Differential changes of lung diffusing capacity and tissue volume in hypergravity

Malin Rohdin and Dag Linnarsson

Section of Environmental Physiology, Department of Physiology and Pharmacology, Karolinska Institutet, SE-171 77 Stockholm, Sweden

In normal gravity, lung diffusing capacity (DLCO) and lung tissue volume (LTV; including pulmonary capillary blood volume) change in concert, for example, during shifts between upright and supine. Accordingly, DLCO and LTV might be expected to decrease together in sitting subjects in hypergravity due to peripheral pooling of blood and reduced central blood volume. Nine sitting subjects in a human centrifuge were exposed to one, two, and three times increased gravity in the head-to-feet direction (Gz+) and rebreathed a gas containing trace amounts of acetylene and carbon monoxide.
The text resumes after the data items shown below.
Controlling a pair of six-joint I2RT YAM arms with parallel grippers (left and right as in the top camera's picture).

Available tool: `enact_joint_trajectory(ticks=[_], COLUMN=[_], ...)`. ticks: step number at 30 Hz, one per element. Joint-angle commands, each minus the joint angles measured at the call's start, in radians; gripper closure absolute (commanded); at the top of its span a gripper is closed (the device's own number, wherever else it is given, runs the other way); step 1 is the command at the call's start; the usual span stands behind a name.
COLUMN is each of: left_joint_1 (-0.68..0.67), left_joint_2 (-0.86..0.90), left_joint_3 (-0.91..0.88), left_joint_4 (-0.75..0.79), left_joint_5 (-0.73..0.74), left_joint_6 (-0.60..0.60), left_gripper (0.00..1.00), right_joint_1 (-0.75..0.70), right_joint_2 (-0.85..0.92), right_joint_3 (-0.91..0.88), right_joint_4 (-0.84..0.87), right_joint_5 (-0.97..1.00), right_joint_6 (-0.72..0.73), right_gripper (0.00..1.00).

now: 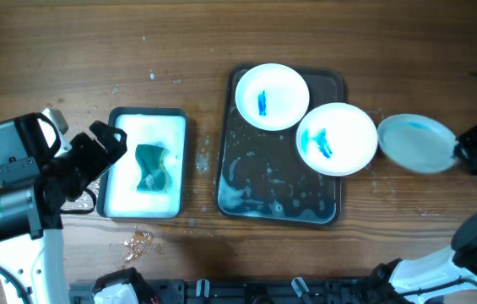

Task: Clean dirty plates on tray and stack at the side
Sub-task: 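Carry the plate right and set it on the table beside the tray, then grasp the upper-right plate with the right gripper and slide it down-center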

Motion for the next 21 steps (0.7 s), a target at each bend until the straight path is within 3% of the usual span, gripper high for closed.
enact_joint_trajectory(ticks=[1,3,5,7,9,11,14,17,19,21], left_joint_1=[0.005,0.005,0.005,0.005,0.005,0.005,0.005,0.005,0.005,0.005], left_joint_2=[0.003,0.003,0.003,0.003,0.003,0.003,0.003,0.003,0.003,0.003], left_joint_3=[0.017,0.017,0.017,0.017,0.017,0.017,0.017,0.017,0.017,0.017], left_joint_4=[-0.004,-0.004,-0.003,-0.004,-0.004,-0.006,-0.032,-0.067,-0.071,-0.063], left_joint_5=[0.019,0.019,0.019,0.019,0.022,0.059,0.093,0.09,0.09,0.09], left_joint_6=[0.024,0.024,0.024,0.024,0.032,0.086,0.149,0.186,0.194,0.193], left_gripper=[0.0,0.0,0.0,0.0,0.0,0.0,0.0,0.0,0.0,0.0], right_joint_1=[0.01,0.063,0.137,0.307,0.436,0.529,0.599,0.588,0.587,0.587], right_joint_2=[-0.031,-0.108,-0.17,-0.222,-0.216,-0.204,-0.17,-0.135,-0.13,-0.13], right_joint_3=[-0.005,-0.005,-0.005,-0.006,-0.026,-0.09,-0.213,-0.288,-0.291,-0.298], right_joint_4=[0.005,0.006,-0.01,-0.024,-0.002,0.072,0.214,0.262,0.262,0.269], right_joint_5=[-0.052,-0.232,-0.26,-0.209,-0.077,0.055,0.087,0.161,0.106,0.053], right_joint_6=[-0.039,-0.125,-0.2,-0.257,-0.219,-0.14,-0.135,-0.078,-0.087,-0.081], right_gripper=[0.45,0.37,0.36,0.35,0.33,0.29,0.3,0.37,0.55,0.85])
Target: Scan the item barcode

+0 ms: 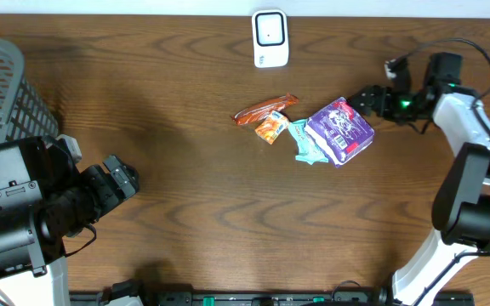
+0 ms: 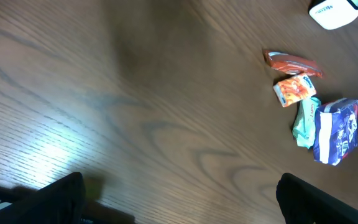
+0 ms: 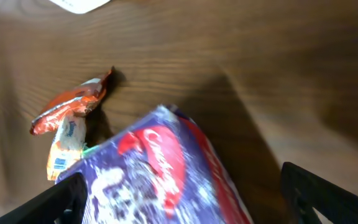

DLCO was 25.2 ± 2.6, 20.0 ± 2.1, and 16.7 ± 1.7 ml · min-1 · mbar-1 (means ± SE) at 1, 2, and 3 Gz+, respectively (ANOVA P < 0.001). Corresponding values for LTV increased from 541 ± 34 to 677 ± 43, and 756 ± 71 ml (P < 0.001) at 2 and 3 Gz+. Results are compatible with sequestration of blood in the dependent part of the pulmonary circulation just as in the systemic counterpart. DLCO, which under normoxic conditions is mainly determined by its membrane component, decreased despite an increased pulmonary capillary blood volume, most likely as a consequence of a less homogenous distribution of alveolar volume with respect to pulmonary capillary blood volume.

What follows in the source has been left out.